In a red-black tree every node is colored either red or black and it satisfies the following two balance invariants:

- No red node has a red child.
- Every path from the root to an empty node contains the same number of black nodes.

These invariants guarantee that the longest possible path in the tree is not longer than the shortest possible path times two. (The longest path has alternating red and black nodes and the shortest path has only black nodes.)

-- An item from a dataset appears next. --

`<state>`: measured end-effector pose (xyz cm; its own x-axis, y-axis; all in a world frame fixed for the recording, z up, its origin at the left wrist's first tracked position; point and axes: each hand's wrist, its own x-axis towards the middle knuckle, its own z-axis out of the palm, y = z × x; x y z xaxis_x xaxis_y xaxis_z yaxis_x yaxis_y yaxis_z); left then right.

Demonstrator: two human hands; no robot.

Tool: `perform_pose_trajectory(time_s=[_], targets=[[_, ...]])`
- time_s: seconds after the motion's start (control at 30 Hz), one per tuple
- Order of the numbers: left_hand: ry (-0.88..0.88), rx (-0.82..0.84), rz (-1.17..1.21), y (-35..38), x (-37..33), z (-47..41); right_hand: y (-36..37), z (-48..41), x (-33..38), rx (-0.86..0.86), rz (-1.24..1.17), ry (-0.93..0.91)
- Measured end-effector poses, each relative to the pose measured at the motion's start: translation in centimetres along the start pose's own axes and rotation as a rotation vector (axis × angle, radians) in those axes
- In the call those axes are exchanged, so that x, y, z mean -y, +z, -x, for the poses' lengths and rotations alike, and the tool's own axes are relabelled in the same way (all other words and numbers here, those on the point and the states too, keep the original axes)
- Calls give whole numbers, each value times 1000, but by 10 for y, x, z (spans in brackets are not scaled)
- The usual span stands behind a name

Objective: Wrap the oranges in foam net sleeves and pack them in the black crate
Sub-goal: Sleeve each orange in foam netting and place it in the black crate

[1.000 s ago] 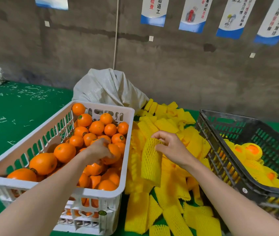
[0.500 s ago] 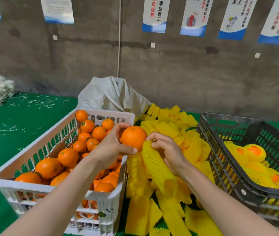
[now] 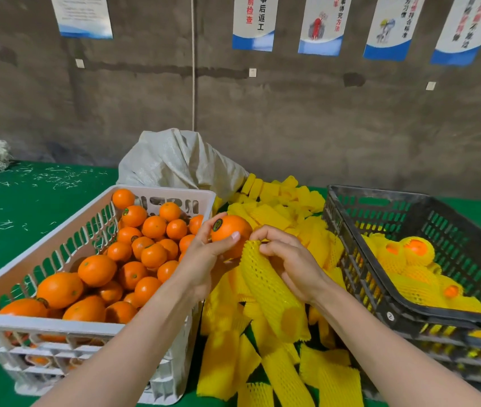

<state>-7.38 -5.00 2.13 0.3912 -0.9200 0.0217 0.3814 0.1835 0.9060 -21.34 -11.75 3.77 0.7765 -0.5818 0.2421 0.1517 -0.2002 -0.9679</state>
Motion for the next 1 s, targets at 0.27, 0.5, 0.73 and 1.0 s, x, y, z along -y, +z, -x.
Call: perform_pose_trajectory(time_s=[0.27,0.5,0.73,1.0], targets=[[-76,-108,73,24,20,-8,-5,7,3,54,125,37],[150,-195,-297,35,26,-7,-5,12,-6,-165,476,-117],[88,-180,-169,39,24,-4,-1,10,-18,-360,689,-356],[-60,110,-31,28,20,2,-14,1,-17,-430,404,-287]])
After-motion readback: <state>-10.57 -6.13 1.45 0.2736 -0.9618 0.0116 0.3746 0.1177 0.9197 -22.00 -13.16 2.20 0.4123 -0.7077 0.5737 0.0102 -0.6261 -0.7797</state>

These invariants are enforced while inserting a new node, using a `balance`

function. This function re-configures
all possible black-red-red paths into a red-black-black path. The black-red-red paths can occur in four configurations,
depending on whether the red node is a left or right child. The rewrite required is the same in all cases. Pattern matching makes it possible
to write the `balance`

function in a compact, declarative style:

```
function balance(color, t, z, d)
| ['b, ['r,['r,a,x,b],y,c], z, d]
| ['b, ['r,a,x,['r,b,y,c]], z, d]
| ['b, a, x, ['r,['r,b,y,c],z,d]]
| ['b, a, x, ['r,b,y,['r,c,z,d]]]
-> ['r,['b,a,x,b],y,['b,c,z,d]]
| _ -> [color, t, z, d]
```

The complete code for the red-black tree is available for download. For a detailed description of a red-black tree structure similar to the one presented here, please see the book "Purely functional data structures" by Chris Okasaki.

^{1}By that definition, a string is also an aggregate data type because
it is essentially an array of characters. We treated it as a basic data type because of its importance in performing many
useful tasks, like searching for patterns in textual data.

^{2}Pattern based destructuring can be performed on user-defined composite types as well.
Slogan allows you to define your own composites that behave like lists and hash tables.
This will be the subject of a later chapter.